+++ Data excerpts +++

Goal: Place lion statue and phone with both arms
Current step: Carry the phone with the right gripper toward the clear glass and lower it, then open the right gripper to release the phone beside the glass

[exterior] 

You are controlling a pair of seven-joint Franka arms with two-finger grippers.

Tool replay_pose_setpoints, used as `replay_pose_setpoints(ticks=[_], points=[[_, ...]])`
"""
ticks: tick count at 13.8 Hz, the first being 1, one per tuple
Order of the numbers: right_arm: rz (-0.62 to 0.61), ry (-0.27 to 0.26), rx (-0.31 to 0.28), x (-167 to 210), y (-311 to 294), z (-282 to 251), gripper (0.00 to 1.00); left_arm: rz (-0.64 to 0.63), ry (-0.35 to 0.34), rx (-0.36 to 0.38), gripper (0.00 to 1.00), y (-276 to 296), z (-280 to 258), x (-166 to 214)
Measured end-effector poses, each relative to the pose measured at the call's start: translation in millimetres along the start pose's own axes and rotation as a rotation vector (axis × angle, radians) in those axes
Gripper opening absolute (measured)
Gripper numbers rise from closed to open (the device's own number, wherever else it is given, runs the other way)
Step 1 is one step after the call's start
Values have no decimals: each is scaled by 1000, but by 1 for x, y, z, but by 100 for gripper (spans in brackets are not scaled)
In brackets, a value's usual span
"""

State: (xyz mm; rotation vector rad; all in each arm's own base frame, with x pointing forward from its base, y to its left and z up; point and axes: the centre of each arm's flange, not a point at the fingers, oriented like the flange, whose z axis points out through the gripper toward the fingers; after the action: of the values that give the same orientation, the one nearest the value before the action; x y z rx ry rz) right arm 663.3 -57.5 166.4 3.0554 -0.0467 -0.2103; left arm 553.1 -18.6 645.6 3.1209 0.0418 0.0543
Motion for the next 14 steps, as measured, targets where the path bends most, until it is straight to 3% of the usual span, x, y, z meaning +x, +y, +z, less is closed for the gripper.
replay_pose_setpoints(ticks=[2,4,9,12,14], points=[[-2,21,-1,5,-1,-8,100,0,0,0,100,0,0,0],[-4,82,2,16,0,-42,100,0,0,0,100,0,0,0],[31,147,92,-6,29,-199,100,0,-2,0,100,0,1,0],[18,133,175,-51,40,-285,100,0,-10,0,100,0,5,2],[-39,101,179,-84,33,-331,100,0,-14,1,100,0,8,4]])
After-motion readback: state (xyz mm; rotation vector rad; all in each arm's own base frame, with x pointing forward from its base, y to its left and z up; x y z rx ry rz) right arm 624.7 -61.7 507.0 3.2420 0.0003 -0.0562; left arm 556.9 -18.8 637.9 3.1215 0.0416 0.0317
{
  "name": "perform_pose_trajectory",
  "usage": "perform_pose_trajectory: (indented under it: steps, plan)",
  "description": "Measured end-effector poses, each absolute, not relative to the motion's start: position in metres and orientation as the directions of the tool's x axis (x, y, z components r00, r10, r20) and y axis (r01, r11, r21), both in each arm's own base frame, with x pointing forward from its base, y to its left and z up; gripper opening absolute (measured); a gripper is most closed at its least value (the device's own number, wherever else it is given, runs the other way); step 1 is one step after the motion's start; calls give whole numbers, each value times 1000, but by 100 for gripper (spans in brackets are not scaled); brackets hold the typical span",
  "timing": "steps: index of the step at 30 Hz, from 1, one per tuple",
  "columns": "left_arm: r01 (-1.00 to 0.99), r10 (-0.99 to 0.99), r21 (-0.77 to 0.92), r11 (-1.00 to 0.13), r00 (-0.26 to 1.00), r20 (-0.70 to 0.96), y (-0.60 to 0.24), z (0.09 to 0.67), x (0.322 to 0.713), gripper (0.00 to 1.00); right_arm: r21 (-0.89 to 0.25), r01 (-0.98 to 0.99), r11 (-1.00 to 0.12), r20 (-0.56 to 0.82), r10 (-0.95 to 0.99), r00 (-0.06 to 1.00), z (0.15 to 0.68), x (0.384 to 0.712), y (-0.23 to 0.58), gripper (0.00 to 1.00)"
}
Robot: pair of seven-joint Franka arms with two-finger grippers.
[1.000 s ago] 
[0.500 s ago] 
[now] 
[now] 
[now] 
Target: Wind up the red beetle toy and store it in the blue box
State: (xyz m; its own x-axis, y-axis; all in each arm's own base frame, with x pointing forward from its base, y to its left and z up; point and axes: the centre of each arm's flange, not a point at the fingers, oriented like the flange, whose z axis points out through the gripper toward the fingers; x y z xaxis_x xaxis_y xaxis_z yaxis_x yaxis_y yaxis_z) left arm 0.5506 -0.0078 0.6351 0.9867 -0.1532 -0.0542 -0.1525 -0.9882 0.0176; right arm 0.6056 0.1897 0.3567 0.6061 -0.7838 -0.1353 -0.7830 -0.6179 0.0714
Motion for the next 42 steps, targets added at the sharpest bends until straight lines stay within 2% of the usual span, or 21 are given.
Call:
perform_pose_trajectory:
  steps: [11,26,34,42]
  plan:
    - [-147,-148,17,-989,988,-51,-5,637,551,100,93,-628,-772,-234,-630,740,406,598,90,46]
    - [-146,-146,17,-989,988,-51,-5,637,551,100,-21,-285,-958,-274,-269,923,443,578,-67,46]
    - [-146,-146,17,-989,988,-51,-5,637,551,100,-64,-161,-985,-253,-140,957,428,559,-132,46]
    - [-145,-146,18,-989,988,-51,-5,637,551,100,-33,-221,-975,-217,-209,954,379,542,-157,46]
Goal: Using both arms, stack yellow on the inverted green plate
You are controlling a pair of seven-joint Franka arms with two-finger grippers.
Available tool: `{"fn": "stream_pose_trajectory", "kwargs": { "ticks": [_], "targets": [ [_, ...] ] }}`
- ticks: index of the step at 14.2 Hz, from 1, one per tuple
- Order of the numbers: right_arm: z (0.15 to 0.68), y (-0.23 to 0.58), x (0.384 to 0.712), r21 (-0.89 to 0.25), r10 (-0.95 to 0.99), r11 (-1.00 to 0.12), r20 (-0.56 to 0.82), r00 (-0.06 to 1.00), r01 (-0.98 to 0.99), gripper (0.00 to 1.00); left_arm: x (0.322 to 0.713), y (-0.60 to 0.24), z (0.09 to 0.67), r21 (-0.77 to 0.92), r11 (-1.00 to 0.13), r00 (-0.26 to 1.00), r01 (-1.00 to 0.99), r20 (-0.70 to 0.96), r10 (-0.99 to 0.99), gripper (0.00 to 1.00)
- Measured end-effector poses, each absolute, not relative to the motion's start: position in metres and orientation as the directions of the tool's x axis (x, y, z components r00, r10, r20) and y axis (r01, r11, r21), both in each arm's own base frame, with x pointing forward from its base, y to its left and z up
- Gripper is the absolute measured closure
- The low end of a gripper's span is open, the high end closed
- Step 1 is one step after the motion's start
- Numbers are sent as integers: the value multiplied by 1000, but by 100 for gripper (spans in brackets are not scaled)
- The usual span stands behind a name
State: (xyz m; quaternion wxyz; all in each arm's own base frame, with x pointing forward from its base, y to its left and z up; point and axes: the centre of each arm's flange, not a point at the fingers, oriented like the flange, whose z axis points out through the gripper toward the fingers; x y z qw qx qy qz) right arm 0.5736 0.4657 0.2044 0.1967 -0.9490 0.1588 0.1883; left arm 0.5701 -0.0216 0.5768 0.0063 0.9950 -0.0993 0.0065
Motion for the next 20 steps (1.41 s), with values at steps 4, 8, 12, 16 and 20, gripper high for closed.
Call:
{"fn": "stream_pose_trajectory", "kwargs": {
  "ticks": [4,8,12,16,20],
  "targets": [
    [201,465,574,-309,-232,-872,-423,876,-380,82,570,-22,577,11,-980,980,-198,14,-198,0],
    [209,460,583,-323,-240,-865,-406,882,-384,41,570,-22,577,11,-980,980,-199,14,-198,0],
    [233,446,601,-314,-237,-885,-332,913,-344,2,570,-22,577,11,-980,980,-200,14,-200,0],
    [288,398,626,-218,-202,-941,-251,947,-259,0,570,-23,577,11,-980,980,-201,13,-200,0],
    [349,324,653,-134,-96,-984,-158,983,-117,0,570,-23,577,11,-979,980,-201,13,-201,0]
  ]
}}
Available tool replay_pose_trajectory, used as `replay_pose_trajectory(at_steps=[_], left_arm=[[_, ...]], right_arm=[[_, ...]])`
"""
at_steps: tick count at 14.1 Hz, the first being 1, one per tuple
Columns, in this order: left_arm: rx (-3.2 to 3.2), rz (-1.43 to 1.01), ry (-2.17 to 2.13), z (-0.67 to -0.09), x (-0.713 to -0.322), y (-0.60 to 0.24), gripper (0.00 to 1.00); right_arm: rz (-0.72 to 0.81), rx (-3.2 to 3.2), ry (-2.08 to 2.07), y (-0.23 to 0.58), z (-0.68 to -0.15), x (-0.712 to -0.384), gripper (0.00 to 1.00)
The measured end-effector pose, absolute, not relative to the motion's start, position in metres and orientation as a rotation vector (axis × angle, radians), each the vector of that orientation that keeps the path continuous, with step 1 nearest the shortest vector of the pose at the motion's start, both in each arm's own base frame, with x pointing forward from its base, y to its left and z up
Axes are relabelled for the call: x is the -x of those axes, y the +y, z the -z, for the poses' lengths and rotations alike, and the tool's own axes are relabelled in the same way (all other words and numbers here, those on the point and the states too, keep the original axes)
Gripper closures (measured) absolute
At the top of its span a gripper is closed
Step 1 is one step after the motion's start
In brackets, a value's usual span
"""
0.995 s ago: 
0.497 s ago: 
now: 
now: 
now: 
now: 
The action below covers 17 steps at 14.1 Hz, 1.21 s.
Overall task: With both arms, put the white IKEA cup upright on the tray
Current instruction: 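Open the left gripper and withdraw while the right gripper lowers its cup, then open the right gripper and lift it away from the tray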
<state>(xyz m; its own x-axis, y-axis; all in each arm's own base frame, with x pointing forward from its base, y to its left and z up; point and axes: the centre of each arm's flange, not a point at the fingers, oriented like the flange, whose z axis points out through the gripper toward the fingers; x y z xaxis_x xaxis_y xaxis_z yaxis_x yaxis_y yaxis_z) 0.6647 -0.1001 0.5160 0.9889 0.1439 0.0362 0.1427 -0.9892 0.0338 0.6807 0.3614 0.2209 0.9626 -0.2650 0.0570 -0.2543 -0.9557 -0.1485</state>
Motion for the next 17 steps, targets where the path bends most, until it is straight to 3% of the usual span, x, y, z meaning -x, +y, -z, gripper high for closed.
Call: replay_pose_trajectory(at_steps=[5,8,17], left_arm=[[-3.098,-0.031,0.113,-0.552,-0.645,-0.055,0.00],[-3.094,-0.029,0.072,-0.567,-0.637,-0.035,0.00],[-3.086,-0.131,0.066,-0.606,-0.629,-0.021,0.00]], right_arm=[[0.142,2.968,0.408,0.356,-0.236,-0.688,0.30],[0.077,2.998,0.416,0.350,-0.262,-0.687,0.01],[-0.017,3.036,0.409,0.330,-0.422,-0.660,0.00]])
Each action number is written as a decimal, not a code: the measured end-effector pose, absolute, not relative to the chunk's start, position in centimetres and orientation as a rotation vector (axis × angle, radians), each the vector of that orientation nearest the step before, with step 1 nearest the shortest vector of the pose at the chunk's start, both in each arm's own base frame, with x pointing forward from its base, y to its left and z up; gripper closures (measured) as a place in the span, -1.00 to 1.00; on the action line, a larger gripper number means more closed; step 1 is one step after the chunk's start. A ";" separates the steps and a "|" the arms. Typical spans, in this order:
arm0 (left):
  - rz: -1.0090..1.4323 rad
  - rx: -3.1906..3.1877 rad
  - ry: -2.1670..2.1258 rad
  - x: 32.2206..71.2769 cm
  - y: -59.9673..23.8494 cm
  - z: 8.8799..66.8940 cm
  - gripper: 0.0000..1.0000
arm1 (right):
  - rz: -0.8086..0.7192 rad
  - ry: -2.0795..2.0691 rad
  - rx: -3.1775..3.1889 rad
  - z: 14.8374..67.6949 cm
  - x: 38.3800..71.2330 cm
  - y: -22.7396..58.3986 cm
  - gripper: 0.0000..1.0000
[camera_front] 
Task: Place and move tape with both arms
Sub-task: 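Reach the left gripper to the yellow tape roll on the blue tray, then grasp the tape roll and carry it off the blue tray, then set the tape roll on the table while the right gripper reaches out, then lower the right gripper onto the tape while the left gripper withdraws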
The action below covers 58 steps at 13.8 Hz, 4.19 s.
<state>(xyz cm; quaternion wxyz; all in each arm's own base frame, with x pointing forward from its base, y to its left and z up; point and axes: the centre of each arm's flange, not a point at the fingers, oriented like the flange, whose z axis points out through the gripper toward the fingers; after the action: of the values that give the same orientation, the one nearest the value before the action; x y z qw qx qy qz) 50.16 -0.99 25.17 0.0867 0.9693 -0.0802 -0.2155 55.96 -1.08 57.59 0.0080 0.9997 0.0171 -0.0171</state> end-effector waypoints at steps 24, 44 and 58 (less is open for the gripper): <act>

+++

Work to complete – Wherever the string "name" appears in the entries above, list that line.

Solution to this exercise –
  "name": "perform_pose_trajectory",
- The usual span stands behind a name

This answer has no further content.